ASSIGNMENT
Given the listing below, write out exactly the lines starting with the line that has "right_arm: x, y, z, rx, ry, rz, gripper" and going on through the line that has "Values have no", both kept.
━━━━━━
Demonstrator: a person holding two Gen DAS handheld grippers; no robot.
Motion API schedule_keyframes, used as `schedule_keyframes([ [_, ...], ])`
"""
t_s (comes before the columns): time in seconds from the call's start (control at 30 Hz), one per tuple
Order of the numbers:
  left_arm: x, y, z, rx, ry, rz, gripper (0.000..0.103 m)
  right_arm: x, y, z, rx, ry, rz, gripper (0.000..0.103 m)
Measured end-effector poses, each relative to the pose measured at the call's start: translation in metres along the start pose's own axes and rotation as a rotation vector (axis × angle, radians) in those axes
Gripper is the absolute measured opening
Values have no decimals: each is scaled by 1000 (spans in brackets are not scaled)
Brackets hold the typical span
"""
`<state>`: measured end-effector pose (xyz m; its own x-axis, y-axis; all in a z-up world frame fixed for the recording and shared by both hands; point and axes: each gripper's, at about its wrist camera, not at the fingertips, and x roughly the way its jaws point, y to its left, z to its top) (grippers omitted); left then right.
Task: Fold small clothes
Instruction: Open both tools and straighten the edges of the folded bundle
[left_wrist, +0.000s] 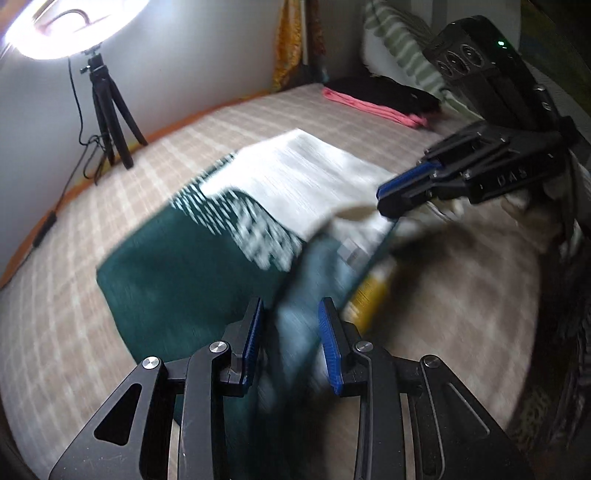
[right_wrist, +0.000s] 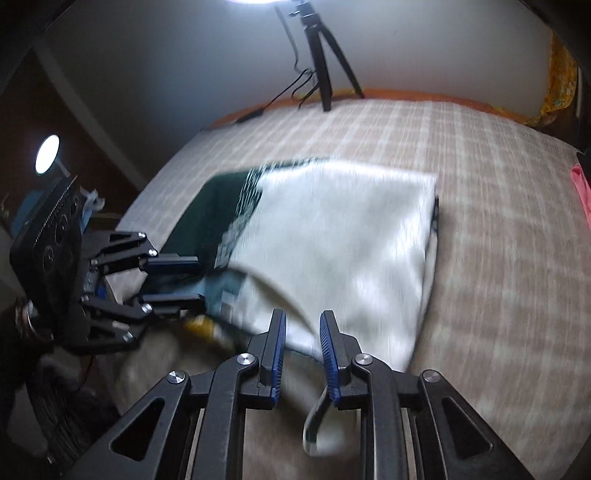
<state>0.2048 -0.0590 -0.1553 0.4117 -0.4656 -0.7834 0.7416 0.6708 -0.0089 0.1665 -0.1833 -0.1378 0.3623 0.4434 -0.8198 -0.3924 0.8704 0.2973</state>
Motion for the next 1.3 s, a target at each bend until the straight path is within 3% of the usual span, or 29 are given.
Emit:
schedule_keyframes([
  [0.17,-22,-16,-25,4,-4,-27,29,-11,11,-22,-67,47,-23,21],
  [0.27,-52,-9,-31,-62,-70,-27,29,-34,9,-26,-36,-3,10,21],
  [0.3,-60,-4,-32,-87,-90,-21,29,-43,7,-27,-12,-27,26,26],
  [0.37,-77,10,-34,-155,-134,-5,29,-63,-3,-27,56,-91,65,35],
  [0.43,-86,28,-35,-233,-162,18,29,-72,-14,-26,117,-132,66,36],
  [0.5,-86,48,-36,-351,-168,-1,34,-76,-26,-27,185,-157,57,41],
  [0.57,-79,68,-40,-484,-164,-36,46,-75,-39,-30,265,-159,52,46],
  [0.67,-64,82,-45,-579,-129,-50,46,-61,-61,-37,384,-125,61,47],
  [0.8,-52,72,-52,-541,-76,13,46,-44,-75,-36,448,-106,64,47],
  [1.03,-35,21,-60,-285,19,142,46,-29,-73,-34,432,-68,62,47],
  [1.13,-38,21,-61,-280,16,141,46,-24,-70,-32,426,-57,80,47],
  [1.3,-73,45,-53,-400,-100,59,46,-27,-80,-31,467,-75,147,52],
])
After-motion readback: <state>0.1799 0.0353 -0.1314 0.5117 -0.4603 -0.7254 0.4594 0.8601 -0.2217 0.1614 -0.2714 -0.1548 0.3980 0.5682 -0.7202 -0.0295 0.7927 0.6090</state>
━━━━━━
EXPECTED ANSWER
  right_arm: x, y, z, rx, ry, rz, gripper (0.000..0.103 m)
Measured end-effector poses, each relative to the pose measured at the call's start: translation in metres along the start pose's own axes and rotation as a rotation vector (axis × angle, radians) in those axes
Gripper is the absolute measured opening
Values have no decimals: each is scaled by 1000 (spans in brackets are not scaled)

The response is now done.